**Work to complete**
Print out the full listing, exactly.
(Beginning of Dataset excerpt)
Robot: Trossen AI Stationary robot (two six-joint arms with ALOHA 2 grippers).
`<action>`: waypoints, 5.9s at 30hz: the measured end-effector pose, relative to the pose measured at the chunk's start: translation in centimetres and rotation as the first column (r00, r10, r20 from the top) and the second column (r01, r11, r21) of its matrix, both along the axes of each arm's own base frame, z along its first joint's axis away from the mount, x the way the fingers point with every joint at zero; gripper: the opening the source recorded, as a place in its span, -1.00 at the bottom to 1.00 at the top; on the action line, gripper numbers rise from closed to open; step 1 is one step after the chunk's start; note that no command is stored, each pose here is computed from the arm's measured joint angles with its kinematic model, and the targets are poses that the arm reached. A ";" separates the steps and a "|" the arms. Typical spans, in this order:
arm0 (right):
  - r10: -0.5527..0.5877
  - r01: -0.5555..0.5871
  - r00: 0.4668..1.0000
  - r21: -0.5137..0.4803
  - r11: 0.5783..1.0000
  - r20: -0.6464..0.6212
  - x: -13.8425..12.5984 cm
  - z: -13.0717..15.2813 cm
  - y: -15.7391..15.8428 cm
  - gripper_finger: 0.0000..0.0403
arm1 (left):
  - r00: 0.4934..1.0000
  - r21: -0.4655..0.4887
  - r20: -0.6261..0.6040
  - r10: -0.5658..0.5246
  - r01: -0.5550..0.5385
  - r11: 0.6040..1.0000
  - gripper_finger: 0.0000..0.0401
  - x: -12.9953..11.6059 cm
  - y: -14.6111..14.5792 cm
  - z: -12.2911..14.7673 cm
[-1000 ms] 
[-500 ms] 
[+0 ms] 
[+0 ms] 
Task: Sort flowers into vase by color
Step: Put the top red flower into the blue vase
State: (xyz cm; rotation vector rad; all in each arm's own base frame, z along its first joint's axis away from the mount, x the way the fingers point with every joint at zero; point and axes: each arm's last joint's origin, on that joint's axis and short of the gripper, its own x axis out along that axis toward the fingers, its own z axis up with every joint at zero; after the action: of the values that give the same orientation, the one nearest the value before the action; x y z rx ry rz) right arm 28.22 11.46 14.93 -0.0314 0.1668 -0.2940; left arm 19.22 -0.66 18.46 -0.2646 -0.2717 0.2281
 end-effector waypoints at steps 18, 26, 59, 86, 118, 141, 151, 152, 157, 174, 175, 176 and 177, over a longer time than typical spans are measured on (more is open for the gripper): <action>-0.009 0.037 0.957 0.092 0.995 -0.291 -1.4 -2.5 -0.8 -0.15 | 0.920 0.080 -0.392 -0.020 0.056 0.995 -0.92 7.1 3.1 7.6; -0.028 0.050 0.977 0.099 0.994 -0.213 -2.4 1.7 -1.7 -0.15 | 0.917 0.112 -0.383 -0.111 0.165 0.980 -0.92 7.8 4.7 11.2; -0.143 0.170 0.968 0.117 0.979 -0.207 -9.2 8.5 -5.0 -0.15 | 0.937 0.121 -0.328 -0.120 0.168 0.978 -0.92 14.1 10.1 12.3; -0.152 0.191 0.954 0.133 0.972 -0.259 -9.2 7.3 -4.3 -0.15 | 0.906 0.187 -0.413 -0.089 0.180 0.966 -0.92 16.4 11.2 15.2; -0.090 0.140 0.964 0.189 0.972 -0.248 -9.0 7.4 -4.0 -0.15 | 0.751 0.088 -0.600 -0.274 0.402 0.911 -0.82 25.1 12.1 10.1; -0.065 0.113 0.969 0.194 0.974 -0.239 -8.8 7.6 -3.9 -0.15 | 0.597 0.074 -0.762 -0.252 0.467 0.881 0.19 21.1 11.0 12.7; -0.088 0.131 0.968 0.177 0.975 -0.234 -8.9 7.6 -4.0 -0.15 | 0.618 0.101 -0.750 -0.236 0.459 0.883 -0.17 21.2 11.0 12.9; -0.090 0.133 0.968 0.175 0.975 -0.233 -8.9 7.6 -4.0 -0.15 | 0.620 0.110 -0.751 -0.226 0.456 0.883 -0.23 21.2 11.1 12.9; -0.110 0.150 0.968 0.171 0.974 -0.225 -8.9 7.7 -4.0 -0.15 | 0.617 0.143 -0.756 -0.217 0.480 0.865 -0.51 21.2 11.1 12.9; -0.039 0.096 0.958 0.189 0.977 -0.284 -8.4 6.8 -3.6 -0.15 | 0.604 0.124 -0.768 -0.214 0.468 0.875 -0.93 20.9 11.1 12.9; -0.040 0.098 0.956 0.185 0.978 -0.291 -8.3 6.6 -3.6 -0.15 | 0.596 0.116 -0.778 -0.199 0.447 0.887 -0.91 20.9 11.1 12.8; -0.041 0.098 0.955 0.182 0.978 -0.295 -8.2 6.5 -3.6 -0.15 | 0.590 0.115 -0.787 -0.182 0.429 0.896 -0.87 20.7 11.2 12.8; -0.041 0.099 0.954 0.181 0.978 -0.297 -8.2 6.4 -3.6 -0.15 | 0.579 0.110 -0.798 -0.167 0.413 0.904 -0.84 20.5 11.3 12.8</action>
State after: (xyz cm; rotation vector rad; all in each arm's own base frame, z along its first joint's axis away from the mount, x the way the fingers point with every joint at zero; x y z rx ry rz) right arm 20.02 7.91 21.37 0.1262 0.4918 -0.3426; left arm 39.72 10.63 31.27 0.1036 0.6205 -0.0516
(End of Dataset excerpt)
**Solution**
Robot: Trossen AI Stationary robot (two six-joint arms with ALOHA 2 grippers).
`<action>`: waypoints, 5.9s at 30hz: the measured end-effector pose, relative to the pose measured at the chunk's start: translation in centimetres and rotation as the first column (r00, r10, r20 from the top) and the second column (r01, r11, r21) of its matrix, both along the axes of each arm's own base frame, z along its first joint's axis away from the mount, x the way the fingers point with every joint at zero; gripper: the opening the source recorded, as a place in its span, -1.00 at the bottom to 1.00 at the top; on the action line, gripper numbers rise from closed to open; step 1 is one step after the chunk's start; note that no command is stored, each pose here is computed from the arm's measured joint angles with its kinematic model, and the targets are poses that the arm reached. A ";" separates the steps and a "|" the arms. Typical spans, in this order:
arm0 (right):
  - r10: -0.5527..0.5877
  - r01: -0.5555..0.5871
  - r00: 0.4668..1.0000
  - r21: -0.5137..0.4803
  - r11: 0.5783..1.0000
  - r20: -0.6464..0.6212
  - x: -13.8425..12.5984 cm
  - z: -13.0717..15.2813 cm
  - y: -15.7391..15.8428 cm
  - gripper_finger: 0.0000..0.0403
arm1 (left):
  - r00: 0.4934..1.0000
  - r21: -0.4655..0.4887
  - r20: -0.6261..0.6040
  - r10: -0.5658..0.5246
  - r01: -0.5550..0.5385
  - r11: 0.6040..1.0000
  - gripper_finger: 0.0000..0.0401
  - x: -12.9953..11.6059 cm
  - y: -14.6111..14.5792 cm
  - z: -12.2911..14.7673 cm
[-1000 ms] 
[-500 ms] 
[+0 ms] 
[+0 ms] 
Task: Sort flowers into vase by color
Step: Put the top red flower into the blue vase
State: (xyz cm; rotation vector rad; all in each arm's own base frame, z along its first joint's axis away from the mount, x the way the fingers point with every joint at zero; point and axes: each arm's last joint's origin, on that joint's axis and short of the gripper, its own x axis out along that axis toward the fingers, its own z axis up with every joint at zero; after the action: of the values that give the same orientation, the one nearest the value before the action; x y z rx ry rz) right arm 28.22 11.46 14.93 -0.0314 0.1668 -0.2940; left arm 19.22 -0.66 18.46 -0.2646 -0.2717 0.2281
 end-effector waypoints at steps 18, 26, 59, 86, 118, 141, 151, 152, 157, 174, 175, 176 and 177, over a longer time than typical spans are measured on (more is open for the gripper): <action>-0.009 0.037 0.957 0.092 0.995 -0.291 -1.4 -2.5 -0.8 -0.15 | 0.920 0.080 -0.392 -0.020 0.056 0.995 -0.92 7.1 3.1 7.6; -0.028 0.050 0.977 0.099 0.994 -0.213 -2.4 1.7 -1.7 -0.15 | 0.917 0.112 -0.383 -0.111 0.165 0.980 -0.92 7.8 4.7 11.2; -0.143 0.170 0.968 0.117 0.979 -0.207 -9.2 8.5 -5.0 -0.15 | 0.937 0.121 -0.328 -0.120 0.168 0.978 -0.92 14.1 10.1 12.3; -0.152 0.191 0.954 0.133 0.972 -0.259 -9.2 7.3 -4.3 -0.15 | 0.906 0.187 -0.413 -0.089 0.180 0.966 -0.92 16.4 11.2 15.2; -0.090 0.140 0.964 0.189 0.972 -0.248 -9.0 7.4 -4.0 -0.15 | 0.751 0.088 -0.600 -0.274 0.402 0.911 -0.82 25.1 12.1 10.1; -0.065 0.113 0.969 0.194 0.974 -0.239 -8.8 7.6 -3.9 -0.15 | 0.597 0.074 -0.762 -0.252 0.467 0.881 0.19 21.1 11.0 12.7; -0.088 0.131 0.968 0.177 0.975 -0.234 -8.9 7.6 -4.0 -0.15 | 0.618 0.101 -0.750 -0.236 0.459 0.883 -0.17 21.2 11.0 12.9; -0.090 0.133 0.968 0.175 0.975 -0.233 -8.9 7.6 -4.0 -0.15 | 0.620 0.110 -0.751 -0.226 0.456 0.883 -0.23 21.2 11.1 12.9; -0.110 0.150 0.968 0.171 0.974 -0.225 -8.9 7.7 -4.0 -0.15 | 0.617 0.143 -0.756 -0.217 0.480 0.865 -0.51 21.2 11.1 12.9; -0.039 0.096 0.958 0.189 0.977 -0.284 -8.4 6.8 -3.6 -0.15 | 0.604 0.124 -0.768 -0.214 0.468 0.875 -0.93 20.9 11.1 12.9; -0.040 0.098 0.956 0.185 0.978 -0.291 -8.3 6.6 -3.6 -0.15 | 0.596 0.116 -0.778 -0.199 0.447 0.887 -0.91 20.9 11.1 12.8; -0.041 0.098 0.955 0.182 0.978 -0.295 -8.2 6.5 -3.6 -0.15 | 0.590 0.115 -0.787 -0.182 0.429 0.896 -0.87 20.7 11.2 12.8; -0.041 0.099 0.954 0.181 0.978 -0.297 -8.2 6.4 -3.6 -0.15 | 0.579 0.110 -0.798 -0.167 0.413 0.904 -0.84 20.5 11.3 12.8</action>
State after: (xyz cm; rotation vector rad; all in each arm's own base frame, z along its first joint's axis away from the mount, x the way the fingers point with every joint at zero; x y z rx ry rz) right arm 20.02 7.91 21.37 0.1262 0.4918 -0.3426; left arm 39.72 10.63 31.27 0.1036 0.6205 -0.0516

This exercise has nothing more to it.